Rising to the Challenge
Psychology professor Bethany Teachman, whose lab studies anxiety disorders and how people regulate their emotions, says faculty members need to be mindful of the stress that their students are experiencing as they try to complete their semester apart from their friends and support systems on Grounds.
Even in this unfamiliar territory, Teachman says, UVA students are rising to the occasion.
“I’ve been sending my students different challenges. I’ll say, ‘OK, we want to help therapists who are treating social anxiety. How can they plan to do social anxiety therapy totally online?
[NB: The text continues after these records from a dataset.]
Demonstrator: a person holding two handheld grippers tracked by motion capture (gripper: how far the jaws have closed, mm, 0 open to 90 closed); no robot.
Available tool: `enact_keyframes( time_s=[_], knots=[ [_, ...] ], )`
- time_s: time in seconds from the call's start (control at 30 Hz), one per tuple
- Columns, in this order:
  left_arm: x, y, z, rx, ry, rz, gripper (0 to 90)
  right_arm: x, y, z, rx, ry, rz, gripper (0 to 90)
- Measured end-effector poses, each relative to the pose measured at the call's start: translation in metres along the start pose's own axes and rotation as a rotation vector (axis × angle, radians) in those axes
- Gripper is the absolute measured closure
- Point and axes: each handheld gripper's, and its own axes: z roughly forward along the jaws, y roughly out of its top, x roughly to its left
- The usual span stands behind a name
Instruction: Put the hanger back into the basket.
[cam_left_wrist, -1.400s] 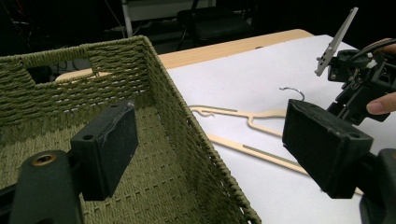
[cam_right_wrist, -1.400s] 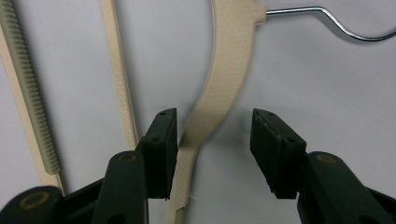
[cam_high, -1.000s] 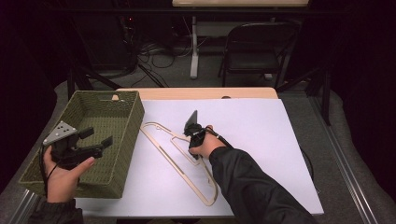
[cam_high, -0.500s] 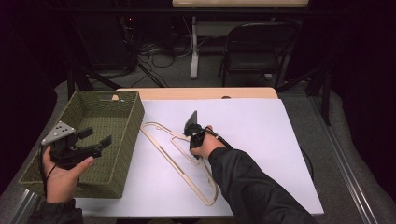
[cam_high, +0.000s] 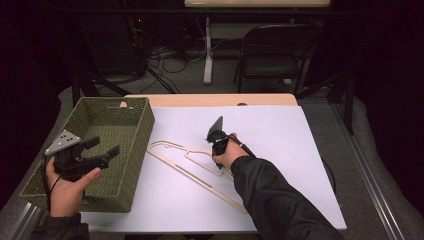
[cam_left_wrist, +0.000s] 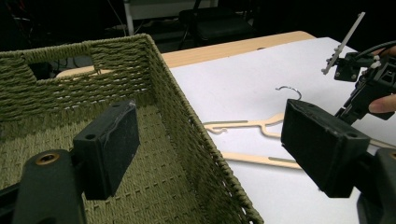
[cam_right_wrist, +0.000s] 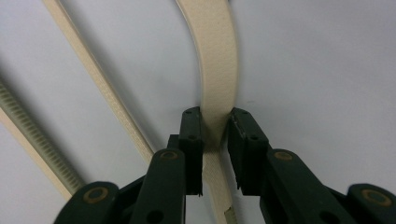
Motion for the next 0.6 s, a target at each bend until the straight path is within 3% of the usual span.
enact_keyframes(
  time_s=[0.1,0.17,0.37,0.4,0.6],
  knots=[
    [-0.0001,0.0000,0.0005,0.002,-0.001,0.004,19.5,-0.0007,-0.0017,0.0015,-0.022,0.016,0.033,76.8],
    [-0.0001,0.0000,0.0004,0.002,0.000,0.001,19.5,-0.0018,-0.0018,0.0026,-0.034,0.018,0.025,76.9],
    [0.0015,-0.0003,-0.0007,-0.001,0.004,-0.003,19.5,-0.0058,-0.0007,-0.0015,-0.003,0.012,0.005,77.4],
    [0.0017,-0.0002,-0.0009,-0.002,0.004,-0.003,19.5,-0.0058,-0.0016,0.0004,-0.028,0.031,0.016,77.4],
    [0.0019,-0.0001,-0.0012,-0.003,0.006,-0.004,19.5,-0.0062,-0.0026,-0.0038,-0.008,0.049,0.003,77.7]
  ],
)
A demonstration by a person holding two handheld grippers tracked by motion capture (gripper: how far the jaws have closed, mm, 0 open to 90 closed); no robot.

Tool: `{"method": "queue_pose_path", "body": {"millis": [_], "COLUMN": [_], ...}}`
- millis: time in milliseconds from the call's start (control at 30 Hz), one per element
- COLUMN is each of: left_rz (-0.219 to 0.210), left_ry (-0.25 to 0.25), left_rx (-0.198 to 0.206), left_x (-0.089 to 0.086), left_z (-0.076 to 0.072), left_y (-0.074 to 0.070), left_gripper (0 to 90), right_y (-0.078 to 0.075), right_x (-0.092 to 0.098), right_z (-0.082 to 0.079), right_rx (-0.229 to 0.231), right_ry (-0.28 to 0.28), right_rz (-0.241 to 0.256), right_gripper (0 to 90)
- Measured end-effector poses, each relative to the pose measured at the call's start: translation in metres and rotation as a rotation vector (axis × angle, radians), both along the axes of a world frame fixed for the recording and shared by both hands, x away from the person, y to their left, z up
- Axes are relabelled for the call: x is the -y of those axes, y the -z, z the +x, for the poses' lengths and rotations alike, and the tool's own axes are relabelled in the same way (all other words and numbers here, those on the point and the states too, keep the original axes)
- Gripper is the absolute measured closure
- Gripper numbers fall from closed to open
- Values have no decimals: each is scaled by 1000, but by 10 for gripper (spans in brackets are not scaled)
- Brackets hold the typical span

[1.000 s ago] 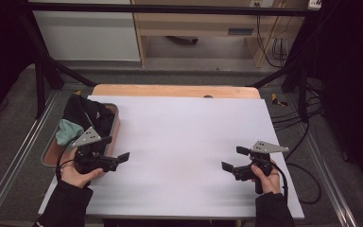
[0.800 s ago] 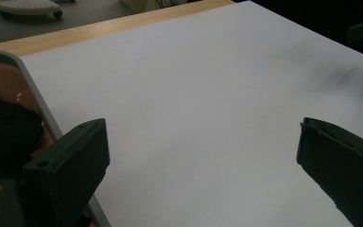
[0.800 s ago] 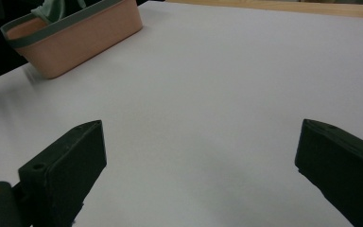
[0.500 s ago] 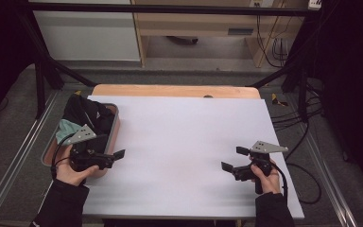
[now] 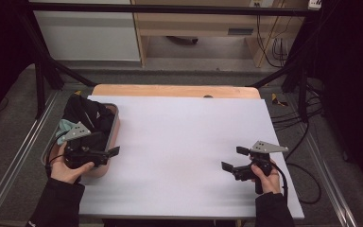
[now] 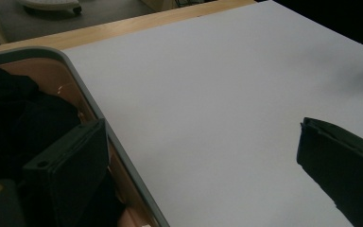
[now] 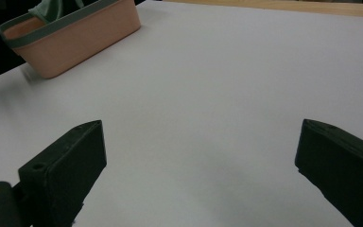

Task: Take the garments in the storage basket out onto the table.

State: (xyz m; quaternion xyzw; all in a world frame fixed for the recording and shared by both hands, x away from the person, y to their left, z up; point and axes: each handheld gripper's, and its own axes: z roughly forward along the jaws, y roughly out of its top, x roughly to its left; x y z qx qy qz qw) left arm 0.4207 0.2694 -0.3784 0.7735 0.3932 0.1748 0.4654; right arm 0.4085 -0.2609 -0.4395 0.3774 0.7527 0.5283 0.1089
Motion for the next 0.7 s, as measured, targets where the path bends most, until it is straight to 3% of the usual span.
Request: {"method": "queue_pose_path", "body": {"millis": [400,700], "left_rz": [21,13], "left_ry": [-34,-68], "left_rx": [9,22], "left_x": [-10,-21], "left_z": [4,6], "left_y": [-6,-15], "left_gripper": [26,27], "right_y": [1,0], "right_x": [-1,-1], "right_z": [0,0], "right_rx": [-4,-4], "right_ry": [-3,-3], "right_rz": [2,3], "right_gripper": [32,31]}}
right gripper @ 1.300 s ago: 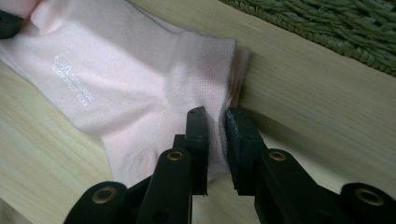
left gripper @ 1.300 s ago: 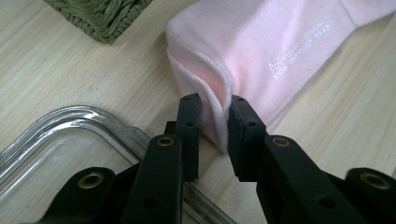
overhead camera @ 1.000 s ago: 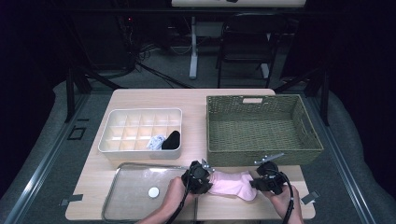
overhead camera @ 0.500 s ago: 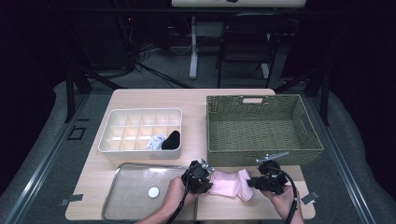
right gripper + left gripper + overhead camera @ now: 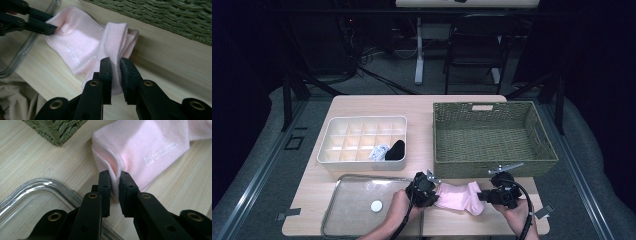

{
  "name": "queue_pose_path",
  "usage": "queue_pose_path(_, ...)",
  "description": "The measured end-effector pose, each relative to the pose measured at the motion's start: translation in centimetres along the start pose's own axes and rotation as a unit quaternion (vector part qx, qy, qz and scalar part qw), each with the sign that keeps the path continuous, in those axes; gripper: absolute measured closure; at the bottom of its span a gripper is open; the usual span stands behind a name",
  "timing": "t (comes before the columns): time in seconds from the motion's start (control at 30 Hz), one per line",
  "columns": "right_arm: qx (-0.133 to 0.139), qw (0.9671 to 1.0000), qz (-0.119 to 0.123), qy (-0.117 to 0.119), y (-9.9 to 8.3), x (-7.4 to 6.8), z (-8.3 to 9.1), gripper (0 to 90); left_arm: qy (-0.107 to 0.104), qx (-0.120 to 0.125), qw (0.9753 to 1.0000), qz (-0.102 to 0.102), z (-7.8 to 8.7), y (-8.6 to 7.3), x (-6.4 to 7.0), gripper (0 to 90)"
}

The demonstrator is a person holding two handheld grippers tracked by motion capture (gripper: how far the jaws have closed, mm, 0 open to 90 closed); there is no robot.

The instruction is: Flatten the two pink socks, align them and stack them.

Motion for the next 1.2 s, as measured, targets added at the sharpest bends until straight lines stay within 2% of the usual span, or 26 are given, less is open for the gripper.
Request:
queue_pose_path(0.37,0.0,0.9992,0.016,0.038,0.2,-1.9,-0.2,80.3,-0.007,0.003,1.0,0.005,-0.1,0.0,0.1,80.6)
queue_pose_path(0.8,0.006,0.9978,0.045,0.048,0.6,-3.5,-0.6,80.3,-0.023,0.013,0.9995,0.015,-0.3,0.1,0.5,80.5)
queue_pose_path(1.17,0.012,0.9977,0.045,0.05,0.9,-4.1,-0.8,80.3,-0.029,0.015,0.9994,0.01,-0.5,0.3,1.0,80.0)
queue_pose_path(1.2,0.01,0.9975,0.052,0.047,1.0,-4.1,-0.9,80.3,-0.03,0.017,0.9993,0.01,-0.5,0.3,1.0,80.0)
Point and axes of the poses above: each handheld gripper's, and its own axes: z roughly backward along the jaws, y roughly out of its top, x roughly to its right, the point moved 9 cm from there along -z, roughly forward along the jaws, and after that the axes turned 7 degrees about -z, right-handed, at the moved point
What are ideas about ways that they can help people be social?’ I had my own small list of a few items … but within a short space of time, I had 20 absolutely fabulous suggestions that I never would have generated,” Teachman said. “We are so fortunate at UVA to have absolutely phenomenal students,” she said.
So many unknowns remain, particularly for fourth year students like Schweiker. She was looking forward to Final Exercises (the University is planning to virtually commemorate graduation, and possibly holding an on-Grounds ceremony in the fall) and beginning the next phase of her life. Schweiker was scheduled to move to Dallas after graduation for a social studies teaching job with Teach for America, but that’s now on hold. Of course, other students have it much harder. COVID-19 has affected students’ health, financial well-being, and career possibilities in significant ways.
“I personally have been trying to take things day by day. I start off the day writing down a list of the things I’m going to accomplish and also marking off that it’s OK if I don’t accomplish everything I set out to do in the morning,” she says. “When things do get back to normal, who knows when, I think this might make returning students appreciate their college experience that much more, because they’ll have understood what it’s like when they don’t have access to all the things about UVA that have defined their experience.”